▸ **INSTRUCTIONS FOR THE TASK**
Please return the records below exactly as they stand, with the pictures removed.

▸ **DATASET CONTENT**
* * *
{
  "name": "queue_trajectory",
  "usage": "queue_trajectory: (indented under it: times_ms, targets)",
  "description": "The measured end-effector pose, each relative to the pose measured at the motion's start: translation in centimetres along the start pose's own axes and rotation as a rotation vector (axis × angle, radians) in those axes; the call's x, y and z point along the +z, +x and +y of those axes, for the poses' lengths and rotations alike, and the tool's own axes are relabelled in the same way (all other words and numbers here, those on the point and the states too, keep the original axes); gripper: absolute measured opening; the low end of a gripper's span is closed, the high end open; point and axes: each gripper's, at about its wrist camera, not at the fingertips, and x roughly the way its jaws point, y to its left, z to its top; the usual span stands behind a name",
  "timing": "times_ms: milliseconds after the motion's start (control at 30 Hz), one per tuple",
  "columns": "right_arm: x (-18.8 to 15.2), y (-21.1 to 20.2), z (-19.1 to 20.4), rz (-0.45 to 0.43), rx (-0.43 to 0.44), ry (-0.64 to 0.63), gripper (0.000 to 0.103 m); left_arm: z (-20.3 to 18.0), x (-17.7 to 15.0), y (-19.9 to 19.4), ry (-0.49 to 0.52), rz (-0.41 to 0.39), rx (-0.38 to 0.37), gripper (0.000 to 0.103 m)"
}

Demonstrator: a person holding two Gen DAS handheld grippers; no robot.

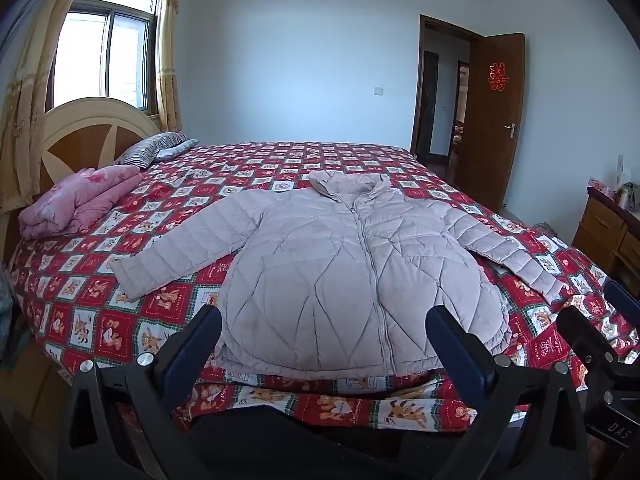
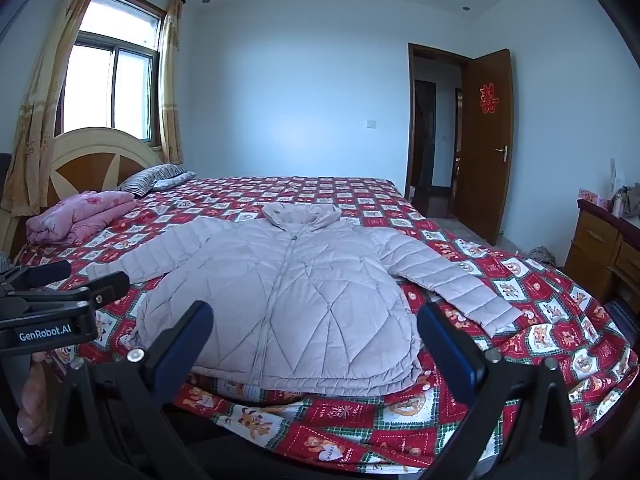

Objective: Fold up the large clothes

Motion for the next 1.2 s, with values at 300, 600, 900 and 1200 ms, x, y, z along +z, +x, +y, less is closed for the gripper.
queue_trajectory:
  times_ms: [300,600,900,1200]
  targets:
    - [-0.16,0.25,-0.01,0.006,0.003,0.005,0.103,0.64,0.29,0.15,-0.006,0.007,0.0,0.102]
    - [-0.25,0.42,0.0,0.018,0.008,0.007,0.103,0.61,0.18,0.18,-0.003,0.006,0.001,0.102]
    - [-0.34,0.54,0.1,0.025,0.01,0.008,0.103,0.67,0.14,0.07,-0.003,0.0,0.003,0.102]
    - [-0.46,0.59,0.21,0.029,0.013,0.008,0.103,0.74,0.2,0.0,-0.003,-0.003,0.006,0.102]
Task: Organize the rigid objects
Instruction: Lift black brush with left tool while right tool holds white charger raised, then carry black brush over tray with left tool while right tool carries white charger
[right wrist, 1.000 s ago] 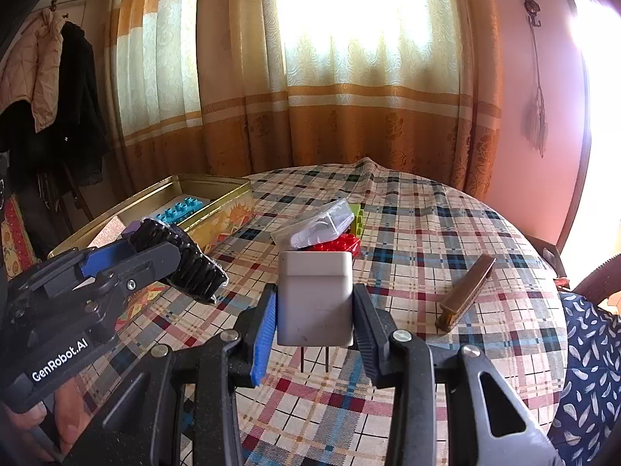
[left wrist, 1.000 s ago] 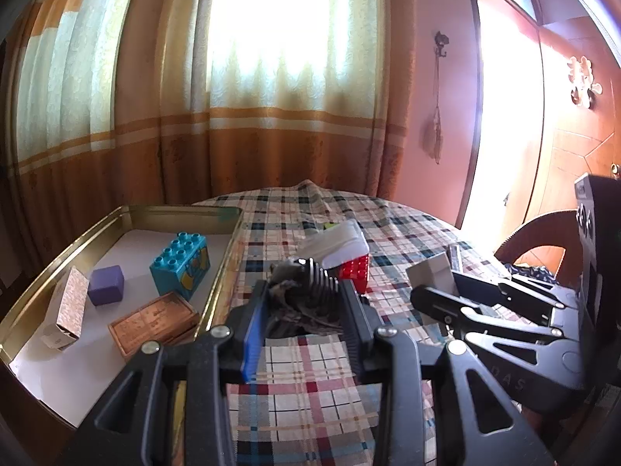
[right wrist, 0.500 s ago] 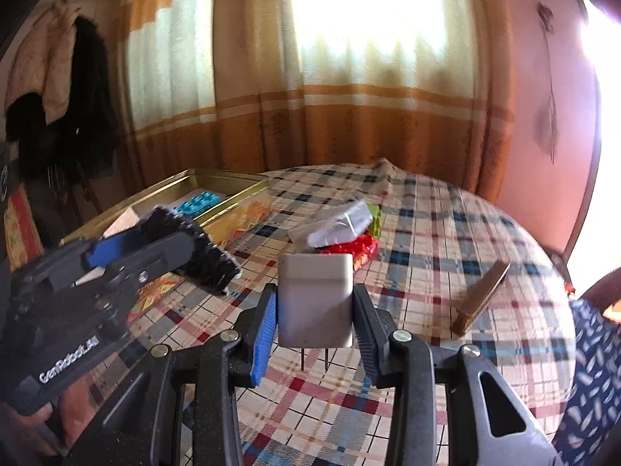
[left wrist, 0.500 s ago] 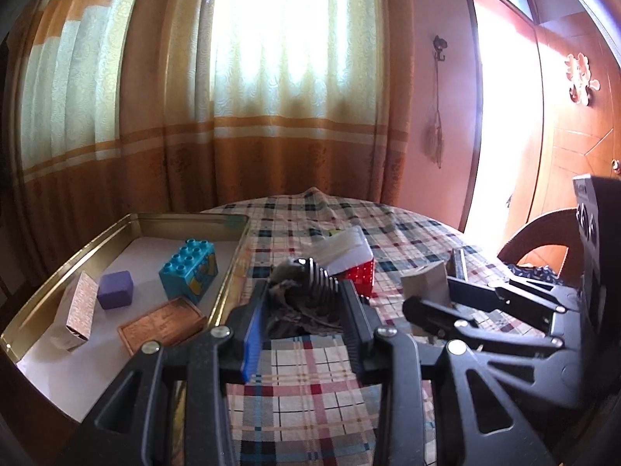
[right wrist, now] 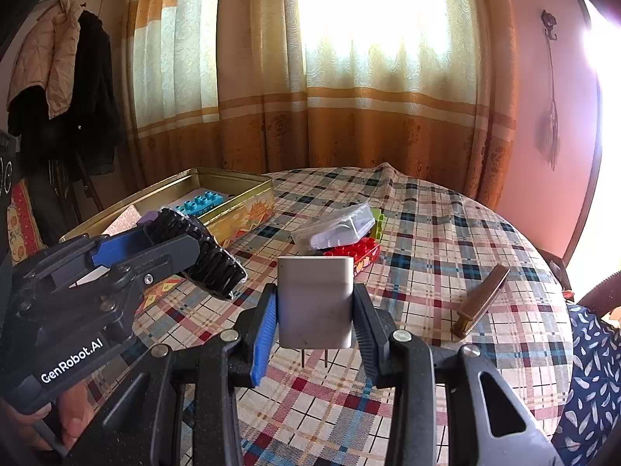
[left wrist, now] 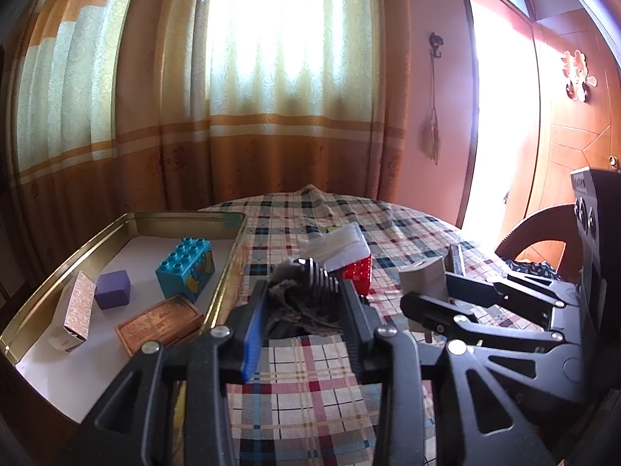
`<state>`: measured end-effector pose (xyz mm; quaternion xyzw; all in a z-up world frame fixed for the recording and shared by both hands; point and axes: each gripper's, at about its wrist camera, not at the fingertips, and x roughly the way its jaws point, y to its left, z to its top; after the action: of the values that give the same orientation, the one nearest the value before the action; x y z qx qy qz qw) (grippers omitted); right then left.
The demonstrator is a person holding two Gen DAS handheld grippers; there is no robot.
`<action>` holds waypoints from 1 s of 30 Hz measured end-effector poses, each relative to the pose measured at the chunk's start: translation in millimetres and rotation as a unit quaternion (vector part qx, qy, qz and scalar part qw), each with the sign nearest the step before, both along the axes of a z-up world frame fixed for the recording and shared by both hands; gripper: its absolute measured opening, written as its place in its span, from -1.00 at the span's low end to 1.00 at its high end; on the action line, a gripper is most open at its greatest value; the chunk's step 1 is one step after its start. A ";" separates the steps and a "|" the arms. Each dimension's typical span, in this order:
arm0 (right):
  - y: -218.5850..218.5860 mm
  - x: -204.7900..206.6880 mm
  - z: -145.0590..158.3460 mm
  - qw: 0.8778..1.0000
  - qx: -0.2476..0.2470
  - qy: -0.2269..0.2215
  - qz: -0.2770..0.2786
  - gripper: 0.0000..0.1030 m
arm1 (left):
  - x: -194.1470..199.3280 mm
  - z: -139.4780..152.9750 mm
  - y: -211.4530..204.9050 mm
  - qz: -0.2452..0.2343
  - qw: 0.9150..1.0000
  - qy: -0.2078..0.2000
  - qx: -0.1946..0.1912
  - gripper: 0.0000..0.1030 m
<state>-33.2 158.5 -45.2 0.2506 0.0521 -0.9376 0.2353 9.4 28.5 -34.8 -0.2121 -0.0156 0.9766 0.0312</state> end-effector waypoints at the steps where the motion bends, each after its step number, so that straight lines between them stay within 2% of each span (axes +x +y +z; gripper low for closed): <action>1: -0.8 -0.2 -0.1 1.000 0.000 0.000 0.001 -0.21 | -0.6 0.0 0.3 -0.001 1.000 -0.001 -0.001 -0.33; 13: -13.6 6.5 0.2 1.000 -0.003 0.000 0.021 -0.21 | -1.5 0.3 -1.0 0.015 1.000 0.000 -0.022 -0.33; 30: -18.0 9.0 0.9 1.000 0.004 -0.003 0.028 -0.21 | -4.4 -0.6 -11.8 0.023 0.999 -0.015 -0.018 -0.33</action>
<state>-24.2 140.5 -44.3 0.2527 0.0624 -0.9296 0.2607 5.0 16.7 -35.4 -0.2267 -0.0031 0.9740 0.0043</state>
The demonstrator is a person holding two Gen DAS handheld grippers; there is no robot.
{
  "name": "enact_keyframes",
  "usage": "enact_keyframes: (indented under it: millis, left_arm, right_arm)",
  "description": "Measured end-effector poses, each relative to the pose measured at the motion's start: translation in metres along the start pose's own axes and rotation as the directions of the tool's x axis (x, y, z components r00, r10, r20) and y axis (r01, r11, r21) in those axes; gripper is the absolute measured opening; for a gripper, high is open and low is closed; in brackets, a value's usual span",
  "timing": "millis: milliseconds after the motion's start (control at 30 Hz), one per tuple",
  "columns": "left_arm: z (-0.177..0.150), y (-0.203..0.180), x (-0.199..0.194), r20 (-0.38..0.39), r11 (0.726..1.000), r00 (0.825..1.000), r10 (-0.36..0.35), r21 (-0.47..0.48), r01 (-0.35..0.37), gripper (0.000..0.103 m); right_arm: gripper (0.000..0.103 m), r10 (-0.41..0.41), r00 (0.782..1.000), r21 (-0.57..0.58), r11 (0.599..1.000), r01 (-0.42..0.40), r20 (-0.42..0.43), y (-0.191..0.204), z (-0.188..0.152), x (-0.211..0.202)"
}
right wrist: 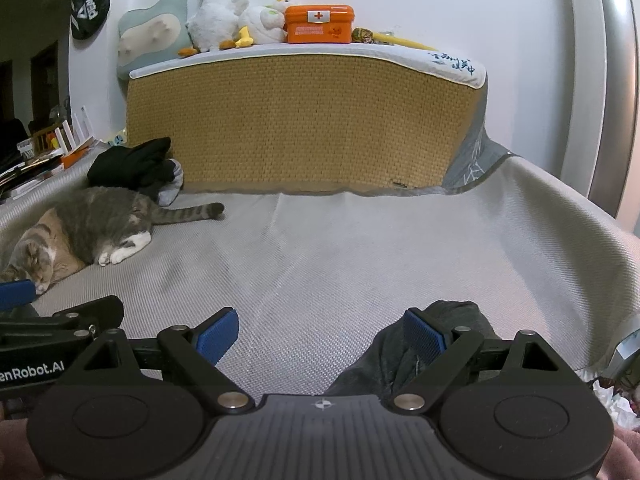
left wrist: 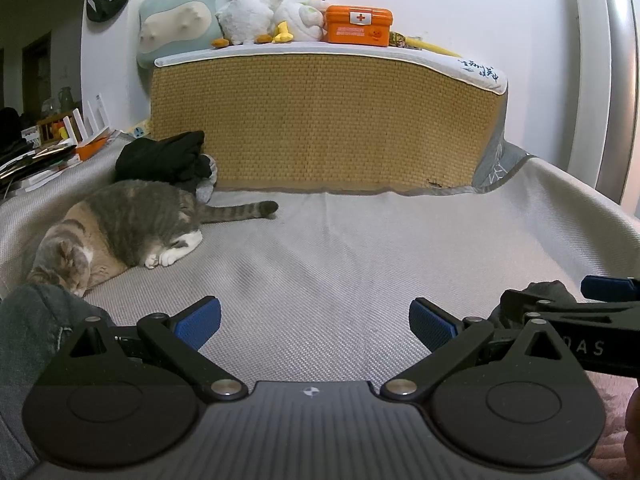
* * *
▸ **TASK ANSWER**
{
  "name": "queue_trajectory",
  "usage": "queue_trajectory: (indented under it: times_ms, targets)",
  "description": "The measured end-effector pose, each relative to the pose measured at the motion's start: translation in centimetres along the start pose's own axes and rotation as a rotation vector (axis × angle, radians) in those axes; the call's x, y and z point along the +z, +x and +y of those axes, for the poses' lengths and rotations alike, and the tool's own axes are relabelled in the same way (all other words and numbers here, those on the point and the states too, keep the original axes); gripper: absolute measured opening; the low end of a gripper's span is closed, the high end open; point and axes: each gripper's, at about its wrist camera, not at the fingertips, and x roughly the way its jaws point, y to its left, z to its top; the usual span stands behind a name",
  "timing": "times_ms: milliseconds after the motion's start (control at 30 Hz), one per tuple",
  "columns": "right_arm: x (-18.8 to 15.2), y (-21.1 to 20.2), z (-19.1 to 20.4), rz (-0.45 to 0.43), rx (-0.43 to 0.44), ry (-0.64 to 0.63), gripper (0.000 to 0.103 m); left_arm: z (-20.3 to 18.0), x (-17.7 to 15.0), y (-19.9 to 19.4), ry (-0.49 to 0.52), rz (-0.41 to 0.39), rx (-0.38 to 0.37), gripper (0.000 to 0.103 m)"
}

Demonstrator: a person holding two Gen DAS handheld grippers; no robot.


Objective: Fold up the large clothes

Motion for the next 1.2 s, with values at 300, 600, 900 and 1200 ms, x, y, z along +z, +x, +y, less is closed for the gripper.
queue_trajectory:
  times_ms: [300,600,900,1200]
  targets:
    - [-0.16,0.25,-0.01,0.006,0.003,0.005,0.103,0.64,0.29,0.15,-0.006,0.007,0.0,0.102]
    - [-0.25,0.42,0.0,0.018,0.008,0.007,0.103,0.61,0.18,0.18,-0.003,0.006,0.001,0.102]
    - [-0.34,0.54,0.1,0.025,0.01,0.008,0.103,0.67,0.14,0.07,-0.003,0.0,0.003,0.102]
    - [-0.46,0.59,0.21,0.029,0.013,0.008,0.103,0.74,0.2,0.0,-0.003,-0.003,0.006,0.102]
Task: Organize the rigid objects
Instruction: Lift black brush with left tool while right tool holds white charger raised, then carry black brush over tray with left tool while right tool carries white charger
[right wrist, 1.000 s ago] 
[left wrist, 1.000 s ago] 
[right wrist, 0.500 s ago] 
[left wrist, 0.500 s ago] 
[right wrist, now] 
[left wrist, now] 
`<state>`: measured end-effector pose (xyz mm; quaternion xyzw; all in a z-up world frame fixed for the recording and shared by both hands; point and axes: each gripper's, at about its wrist camera, not at the fingertips, and x roughly the way its jaws point, y to its left, z to its top; after the action: of the values that give the same orientation, the one nearest the value before the action; x y z qx qy qz qw) (grippers omitted); right then left.
The demonstrator is a person holding two Gen DAS handheld grippers; there is no robot.
`<action>` holds waypoints from 1 s of 30 Hz measured end-effector poses, each relative to the pose measured at the chunk's start: translation in millimetres and rotation as a unit quaternion (vector part qx, qy, qz and scalar part qw), each with the sign nearest the step before, both along the axes of a z-up world frame fixed for the recording and shared by both hands; gripper: its absolute measured opening, written as its place in its span, from -1.00 at the span's low end to 1.00 at its high end; on the action line, a gripper is most open at its greatest value; the chunk's step 1 is one step after its start. A ";" separates the steps and a "|" the arms. Each dimension's typical span, in this order:
arm0 (right):
  - y: -218.5850..218.5860 mm
  - x: -204.7900..206.6880 mm
  - z: -145.0590..158.3460 mm
  - qw: 0.8778..1.0000
  - qx: -0.2476..0.2470
  - qy: -0.2269..0.2215
  - qz: -0.2770..0.2786
  - gripper: 0.0000..0.1030 m
arm1 (left):
  - x: -194.1470..199.3280 mm
  - z: -139.4780..152.9750 mm
  - y: -211.4530..204.9050 mm
  - qz: -0.2452..0.2343
  - qw: 0.9150..1.0000
  - qy: -0.2078..0.2000
  - qx: -0.1946..0.1912
  - gripper: 0.0000..0.1030 m
<state>-33.2 158.5 -45.2 0.2506 0.0521 -0.9376 0.2353 9.4 28.5 -34.8 -0.2121 -0.0156 0.9766 0.0312</state> end-effector waypoints at the steps where the motion bends, each after its step number, so that straight lines between them stay within 2% of each span (axes +x +y +z; gripper low for closed): <action>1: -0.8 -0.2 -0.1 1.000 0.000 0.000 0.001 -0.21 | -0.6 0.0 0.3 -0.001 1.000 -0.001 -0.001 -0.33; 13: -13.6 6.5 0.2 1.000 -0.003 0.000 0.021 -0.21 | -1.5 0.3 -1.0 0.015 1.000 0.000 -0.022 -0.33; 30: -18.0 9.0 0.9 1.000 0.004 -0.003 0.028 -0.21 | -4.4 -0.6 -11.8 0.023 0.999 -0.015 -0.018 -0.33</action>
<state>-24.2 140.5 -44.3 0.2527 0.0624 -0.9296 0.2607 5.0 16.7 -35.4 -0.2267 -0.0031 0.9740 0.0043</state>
The demonstrator is a person holding two Gen DAS handheld grippers; there is no robot.
{
  "name": "enact_keyframes",
  "usage": "enact_keyframes: (indented under it: millis, left_arm, right_arm)",
  "description": "Measured end-effector poses, each relative to the pose measured at the motion's start: translation in metres along the start pose's own axes and rotation as the directions of the tool's x axis (x, y, z components r00, r10, r20) and y axis (r01, r11, r21) in those axes; gripper is the absolute measured opening; for a gripper, high is open and low is closed; in brackets, a value's usual span",
  "timing": "millis: milliseconds after the motion's start (control at 30 Hz), one per tuple",
  "columns": "left_arm: z (-0.177..0.150), y (-0.203..0.180), x (-0.199..0.194), r20 (-0.38..0.39), r11 (0.726..1.000), r00 (0.825..1.000), r10 (-0.36..0.35), r21 (-0.47..0.48), r01 (-0.35..0.37), gripper (0.000..0.103 m); right_arm: gripper (0.000..0.103 m), r10 (-0.41..0.41), r00 (0.782..1.000), r21 (-0.57..0.58), r11 (0.599..1.000), r01 (-0.42..0.40), r20 (-0.42..0.43), y (-0.191..0.204), z (-0.188..0.152), x (-0.211..0.202)"
}
right wrist: 
left wrist: 

That concludes the answer to the exercise.